PROBLEM TO WORK ON ::
The copy you produce must repeat each record exactly and contain no pictures.

-------- AVAILABLE DATA --------

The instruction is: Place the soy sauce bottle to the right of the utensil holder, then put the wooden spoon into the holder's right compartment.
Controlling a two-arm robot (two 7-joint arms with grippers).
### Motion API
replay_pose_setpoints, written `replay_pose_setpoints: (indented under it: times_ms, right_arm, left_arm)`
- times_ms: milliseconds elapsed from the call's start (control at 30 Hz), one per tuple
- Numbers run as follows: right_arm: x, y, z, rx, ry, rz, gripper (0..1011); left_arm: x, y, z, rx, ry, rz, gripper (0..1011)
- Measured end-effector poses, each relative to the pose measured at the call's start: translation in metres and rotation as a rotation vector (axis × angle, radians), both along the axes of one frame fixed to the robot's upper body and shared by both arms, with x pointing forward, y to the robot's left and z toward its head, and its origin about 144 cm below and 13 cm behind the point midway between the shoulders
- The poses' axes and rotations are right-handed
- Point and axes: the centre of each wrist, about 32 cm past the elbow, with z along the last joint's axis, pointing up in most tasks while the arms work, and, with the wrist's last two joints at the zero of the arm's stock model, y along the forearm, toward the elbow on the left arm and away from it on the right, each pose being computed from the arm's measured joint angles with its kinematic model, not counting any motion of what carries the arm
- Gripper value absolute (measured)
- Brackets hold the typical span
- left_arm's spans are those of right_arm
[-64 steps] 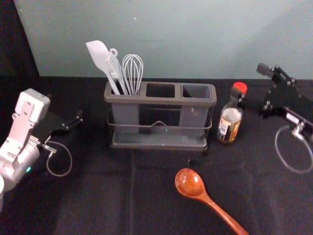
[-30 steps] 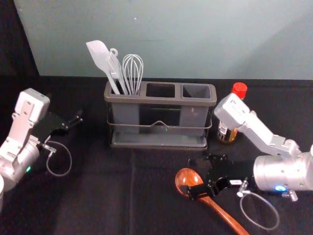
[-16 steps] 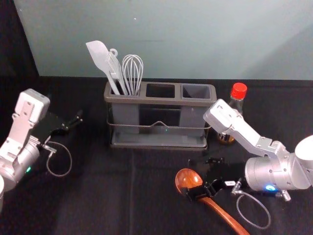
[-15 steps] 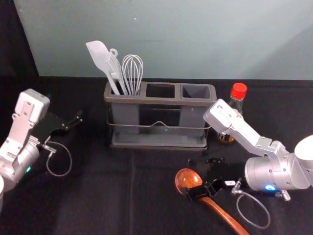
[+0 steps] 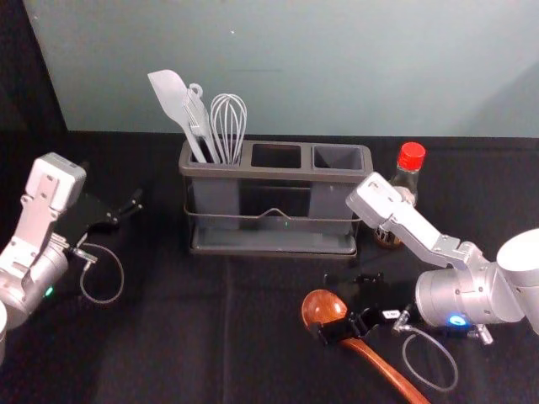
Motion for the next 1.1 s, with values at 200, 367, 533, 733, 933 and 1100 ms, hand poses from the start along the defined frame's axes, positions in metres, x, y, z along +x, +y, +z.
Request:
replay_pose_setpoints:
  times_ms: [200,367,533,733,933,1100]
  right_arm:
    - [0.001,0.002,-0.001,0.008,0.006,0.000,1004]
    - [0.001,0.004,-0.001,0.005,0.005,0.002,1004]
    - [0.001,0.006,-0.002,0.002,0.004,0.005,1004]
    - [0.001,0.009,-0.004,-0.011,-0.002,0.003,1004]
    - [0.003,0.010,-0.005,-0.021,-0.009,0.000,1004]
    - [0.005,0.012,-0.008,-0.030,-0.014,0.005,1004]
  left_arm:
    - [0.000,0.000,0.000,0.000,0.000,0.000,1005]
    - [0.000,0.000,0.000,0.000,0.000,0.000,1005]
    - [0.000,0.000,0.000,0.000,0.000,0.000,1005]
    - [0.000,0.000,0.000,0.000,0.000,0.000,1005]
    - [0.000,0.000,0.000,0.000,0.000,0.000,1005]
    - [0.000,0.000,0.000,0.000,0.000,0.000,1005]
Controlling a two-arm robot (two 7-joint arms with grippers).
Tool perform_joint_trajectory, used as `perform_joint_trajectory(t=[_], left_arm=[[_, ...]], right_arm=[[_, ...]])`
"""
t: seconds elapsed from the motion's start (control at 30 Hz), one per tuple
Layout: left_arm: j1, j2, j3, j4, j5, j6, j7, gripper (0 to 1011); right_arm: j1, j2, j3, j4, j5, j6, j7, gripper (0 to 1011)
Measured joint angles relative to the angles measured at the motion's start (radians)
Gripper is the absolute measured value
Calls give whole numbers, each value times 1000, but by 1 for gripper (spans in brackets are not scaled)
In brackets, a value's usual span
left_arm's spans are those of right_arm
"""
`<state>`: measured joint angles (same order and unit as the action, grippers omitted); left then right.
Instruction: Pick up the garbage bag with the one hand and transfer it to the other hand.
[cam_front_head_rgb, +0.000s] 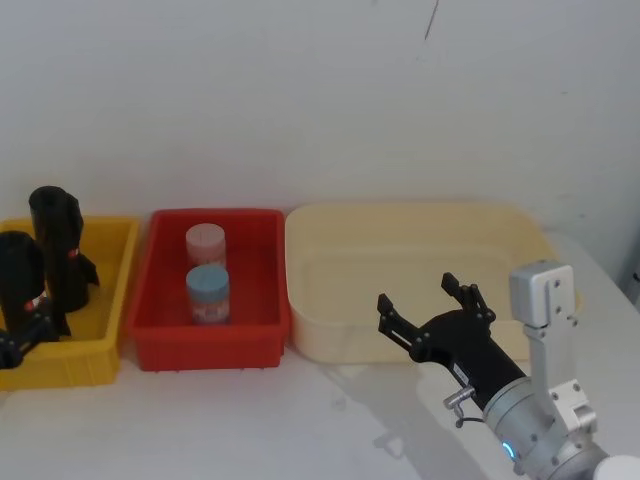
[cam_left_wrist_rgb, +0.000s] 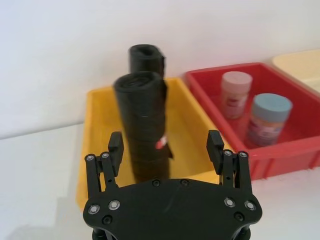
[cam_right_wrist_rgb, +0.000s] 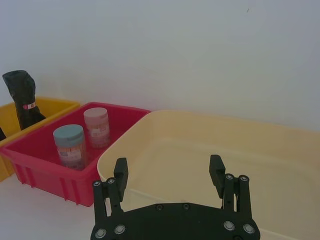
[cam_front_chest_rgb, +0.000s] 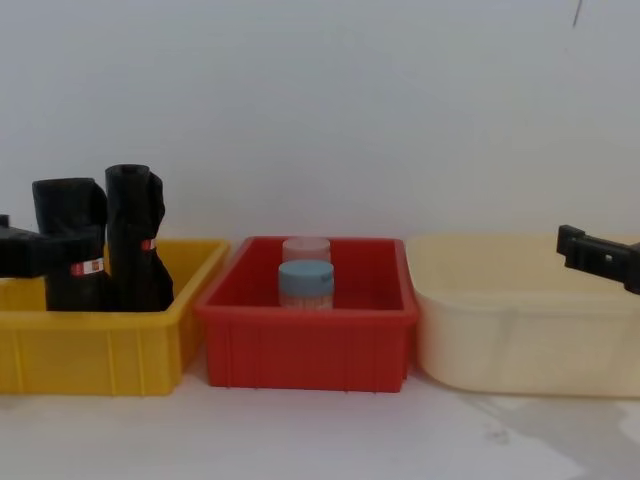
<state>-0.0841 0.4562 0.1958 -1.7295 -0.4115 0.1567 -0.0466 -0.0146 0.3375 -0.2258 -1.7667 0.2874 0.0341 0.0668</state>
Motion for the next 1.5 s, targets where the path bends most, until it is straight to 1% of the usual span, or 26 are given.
perform_joint_trajectory(t=[0.13,0.4,0.63,0.9,1.1,1.27,1.3,1.4,1.47,1.5], left_arm=[[-23,-2,-12,30,-4,18,2,1001],[-71,-6,-14,86,0,38,-4,1001],[-120,-9,-2,140,13,46,-26,1001],[-177,-14,20,200,24,43,-76,1001],[-209,-20,34,234,27,35,-113,1001],[-225,-23,41,251,29,31,-133,1001],[-227,-24,42,253,29,30,-136,994],[-236,-26,47,263,30,28,-148,906],[-239,-26,48,266,30,27,-152,874],[-241,-27,49,269,30,26,-155,840]], right_arm=[[0,0,0,0,0,0,0,1000],[0,0,0,0,0,0,0,1000],[0,0,0,0,0,0,0,1000],[0,0,0,0,0,0,0,1000],[0,0,0,0,0,0,0,1000],[0,0,0,0,0,0,0,1000],[0,0,0,0,0,0,0,1000],[0,0,0,0,0,0,0,1000],[0,0,0,0,0,0,0,1000],[0,0,0,0,0,0,0,1000]])
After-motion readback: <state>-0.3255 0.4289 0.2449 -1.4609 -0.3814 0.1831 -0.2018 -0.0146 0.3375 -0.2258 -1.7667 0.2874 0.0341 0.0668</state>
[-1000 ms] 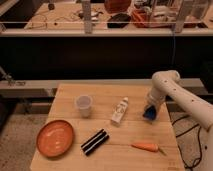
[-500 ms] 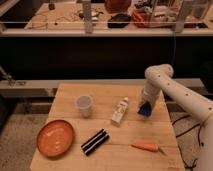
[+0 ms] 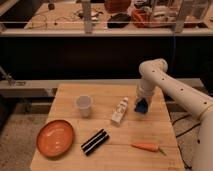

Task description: Place the white sponge in the ceramic bowl

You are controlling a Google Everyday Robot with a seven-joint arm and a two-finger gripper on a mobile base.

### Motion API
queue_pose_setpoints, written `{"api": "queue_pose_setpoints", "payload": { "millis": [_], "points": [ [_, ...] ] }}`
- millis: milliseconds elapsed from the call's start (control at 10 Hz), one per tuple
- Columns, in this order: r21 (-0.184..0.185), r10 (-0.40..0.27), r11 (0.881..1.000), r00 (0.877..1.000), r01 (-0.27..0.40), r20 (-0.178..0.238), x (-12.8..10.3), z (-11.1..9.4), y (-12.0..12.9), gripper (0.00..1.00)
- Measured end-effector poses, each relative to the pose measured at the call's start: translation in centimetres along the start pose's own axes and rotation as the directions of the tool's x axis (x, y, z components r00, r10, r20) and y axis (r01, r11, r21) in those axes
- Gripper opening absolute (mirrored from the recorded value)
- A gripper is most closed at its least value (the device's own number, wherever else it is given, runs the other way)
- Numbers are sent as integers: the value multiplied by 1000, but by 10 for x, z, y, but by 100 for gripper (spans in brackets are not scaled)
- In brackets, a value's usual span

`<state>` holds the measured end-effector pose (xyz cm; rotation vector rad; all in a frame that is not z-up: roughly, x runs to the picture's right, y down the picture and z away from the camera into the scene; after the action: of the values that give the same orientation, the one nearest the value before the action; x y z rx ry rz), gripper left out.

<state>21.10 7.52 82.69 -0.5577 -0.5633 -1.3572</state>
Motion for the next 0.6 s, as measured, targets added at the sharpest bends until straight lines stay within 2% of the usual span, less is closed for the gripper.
{"api": "queue_pose_setpoints", "payload": {
  "millis": [200, 400, 600],
  "points": [
    [-7, -7, 1000, 1000, 7, 1, 0, -8, -4, 0],
    [-10, -23, 1000, 1000, 23, -2, 0, -18, -24, 0],
    [-15, -30, 999, 1000, 30, -2, -1, -24, -33, 0]
  ]
}}
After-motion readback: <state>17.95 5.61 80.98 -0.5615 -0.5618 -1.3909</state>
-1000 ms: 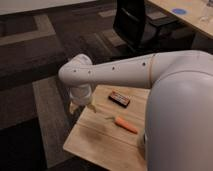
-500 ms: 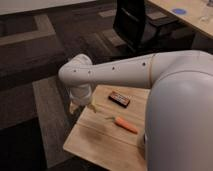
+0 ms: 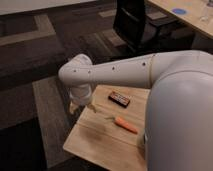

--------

ANSWER FOR THIS EXERCISE ::
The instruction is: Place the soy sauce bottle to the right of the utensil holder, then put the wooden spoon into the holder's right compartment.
Controlling a two-arm robot (two 7-joint arms with grippers).
### Motion API
replay_pose_setpoints, written `replay_pose_setpoints: (indented under it: times_ms, right_arm, left_arm)`
- times_ms: milliseconds elapsed from the call's start (control at 30 Hz), one per tuple
- Numbers run as follows: right_arm: x, y, z, rx, ry, rz, gripper (0..1011); left_arm: x, y, z, rx, ry, rz, gripper (0..1011)
- Measured end-effector poses, each relative to the pose measured at the call's start: translation in metres and rotation as a rotation vector (axis × angle, radians), both along the axes of one frame fixed to the robot's upper body and shared by both arms, with x pointing forward, y to the robot's left and z toward its head, and its origin about 144 cm below and 13 cm behind the point midway between the shoulders
- The poses' axes and rotations are right-handed
- Point and axes: the centre of each wrist, about 32 cm past the elbow, with z along the last joint's axis, pointing up in most tasks while the arms work, and, with the wrist's last two joints at the zero of the arm's stock model, y along the forearm, toward the elbow on the left arm and away from it on the right, each pose being computed from the arm's measured joint angles with its kinematic model, not counting any motion of what carries the arm
- Gripper value absolute (measured)
- Brackets hold the typical span
- left_arm's spans are those of right_arm
[-64 steps] 
[-30 steps] 
[-16 steps] 
[-15 steps] 
[+0 steps] 
Motion for the next 1.1 s, with values at 200, 367, 533, 733, 933 and 1100 ms, hand poses from the start along the defined frame's axes, positions in metres, x, y, z along +x, +y, +z.
Request:
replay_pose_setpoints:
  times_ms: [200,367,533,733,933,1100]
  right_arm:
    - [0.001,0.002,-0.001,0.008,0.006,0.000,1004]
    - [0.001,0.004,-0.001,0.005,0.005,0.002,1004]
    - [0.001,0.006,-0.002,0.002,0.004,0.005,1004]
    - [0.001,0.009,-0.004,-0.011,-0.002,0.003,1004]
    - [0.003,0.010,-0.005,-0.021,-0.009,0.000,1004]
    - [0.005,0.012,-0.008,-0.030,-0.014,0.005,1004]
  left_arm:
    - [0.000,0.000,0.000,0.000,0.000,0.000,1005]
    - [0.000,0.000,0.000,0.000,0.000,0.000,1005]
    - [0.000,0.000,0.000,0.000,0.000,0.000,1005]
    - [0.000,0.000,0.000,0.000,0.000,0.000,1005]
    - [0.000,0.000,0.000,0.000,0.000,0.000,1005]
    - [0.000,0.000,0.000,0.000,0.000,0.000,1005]
Controlling a two-arm robot (two 7-joint arms with grippers).
Tool perform_joint_trajectory, used as `perform_joint_trajectory(t=[_], left_arm=[[_, ...]], right_arm=[[_, ...]])`
"""
t: seconds elapsed from the motion's start (control at 30 Hz), one per tuple
Layout: left_arm: j1, j2, j3, j4, j5, j6, j7, gripper (0 to 1011); right_arm: j1, j2, j3, j4, j5, j6, j7, gripper (0 to 1011)
Measured joint angles relative to the angles measured at the motion's start (radians)
Gripper is the absolute measured value
Calls give whole numbers, each value times 1000, but by 1 for gripper (spans in brackets are not scaled)
In brackets, a value's usual span
left_arm's spans are those of right_arm
"""
`<state>`: measured joint angles (same order and unit as the action, grippers omitted); left then right.
Instruction: Pick up the garbage bag with the one hand and transfer it to the other hand.
[cam_front_head_rgb, +0.000s] 
[cam_left_wrist_rgb, +0.000s] 
[cam_right_wrist_rgb, +0.000s] 
[cam_front_chest_rgb, +0.000s] 
<state>-0.0841 0.4562 0.1958 -1.7295 -0.4115 0.1567 -0.0466 -0.0146 0.3375 -0.2258 -1.7667 0.2874 0.0341 0.0668</state>
Motion for the next 1.5 s, targets where the path bends most, until it is straight to 1% of the usual span, or 26 are given.
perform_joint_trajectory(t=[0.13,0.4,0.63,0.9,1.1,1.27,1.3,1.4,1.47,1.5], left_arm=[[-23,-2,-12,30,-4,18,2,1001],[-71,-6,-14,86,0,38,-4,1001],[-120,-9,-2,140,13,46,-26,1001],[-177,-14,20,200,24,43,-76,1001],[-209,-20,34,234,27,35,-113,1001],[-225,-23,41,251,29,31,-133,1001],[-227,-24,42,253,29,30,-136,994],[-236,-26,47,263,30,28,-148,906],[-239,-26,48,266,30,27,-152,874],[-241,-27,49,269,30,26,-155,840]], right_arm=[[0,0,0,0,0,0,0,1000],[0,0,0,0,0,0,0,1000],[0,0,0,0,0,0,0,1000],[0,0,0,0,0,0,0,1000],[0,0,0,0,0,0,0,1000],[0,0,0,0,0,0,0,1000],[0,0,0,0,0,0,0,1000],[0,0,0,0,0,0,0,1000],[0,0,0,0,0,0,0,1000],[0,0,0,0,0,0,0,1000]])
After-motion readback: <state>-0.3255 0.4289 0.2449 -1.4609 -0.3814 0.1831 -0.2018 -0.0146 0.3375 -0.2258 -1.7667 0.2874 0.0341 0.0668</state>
[-1000 ms] 
[-500 ms] 
[+0 ms] 

Task description: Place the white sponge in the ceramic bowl

You are controlling a Google Everyday Robot with a seven-joint arm and a two-finger gripper on a mobile base.

### Motion API
queue_pose_setpoints, written `{"api": "queue_pose_setpoints", "payload": { "millis": [_], "points": [ [_, ...] ] }}`
- millis: milliseconds elapsed from the call's start (control at 10 Hz), one per tuple
- Columns, in this order: r21 (-0.184..0.185), r10 (-0.40..0.27), r11 (0.881..1.000), r00 (0.877..1.000), r01 (-0.27..0.40), r20 (-0.178..0.238), x (-12.8..10.3), z (-11.1..9.4), y (-12.0..12.9), gripper (0.00..1.00)
- Measured end-effector poses, each relative to the pose measured at the call's start: translation in centimetres along the start pose's own axes and rotation as the directions of the tool's x axis (x, y, z components r00, r10, r20) and y axis (r01, r11, r21) in those axes
- Gripper opening absolute (mirrored from the recorded value)
- A gripper is most closed at its least value (the device's own number, wherever else it is given, runs the other way)
- Numbers are sent as integers: the value multiplied by 1000, but by 10 for x, z, y, but by 100 for gripper (spans in brackets are not scaled)
- In brackets, a value's usual span

`<state>` holds the measured end-effector pose (xyz cm; rotation vector rad; all in a frame that is not z-up: roughly, x runs to the picture's right, y down the picture and z away from the camera into the scene; after the action: of the values that give the same orientation, the one nearest the value before the action; x y z rx ry rz), gripper left out.

<state>21.10 7.52 82.69 -0.5577 -0.5633 -1.3572</state>
Motion for the next 0.6 s, as measured, targets added at the sharpest bends until straight lines stay within 2% of the usual span, less is closed for the gripper.
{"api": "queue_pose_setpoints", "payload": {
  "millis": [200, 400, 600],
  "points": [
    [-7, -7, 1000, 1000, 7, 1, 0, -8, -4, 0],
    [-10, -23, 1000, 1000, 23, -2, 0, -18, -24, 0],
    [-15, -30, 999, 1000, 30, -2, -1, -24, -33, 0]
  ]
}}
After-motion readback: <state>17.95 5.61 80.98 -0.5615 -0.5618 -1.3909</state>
-1000 ms: 
-500 ms: 
+0 ms: 

That completes the answer to the exercise.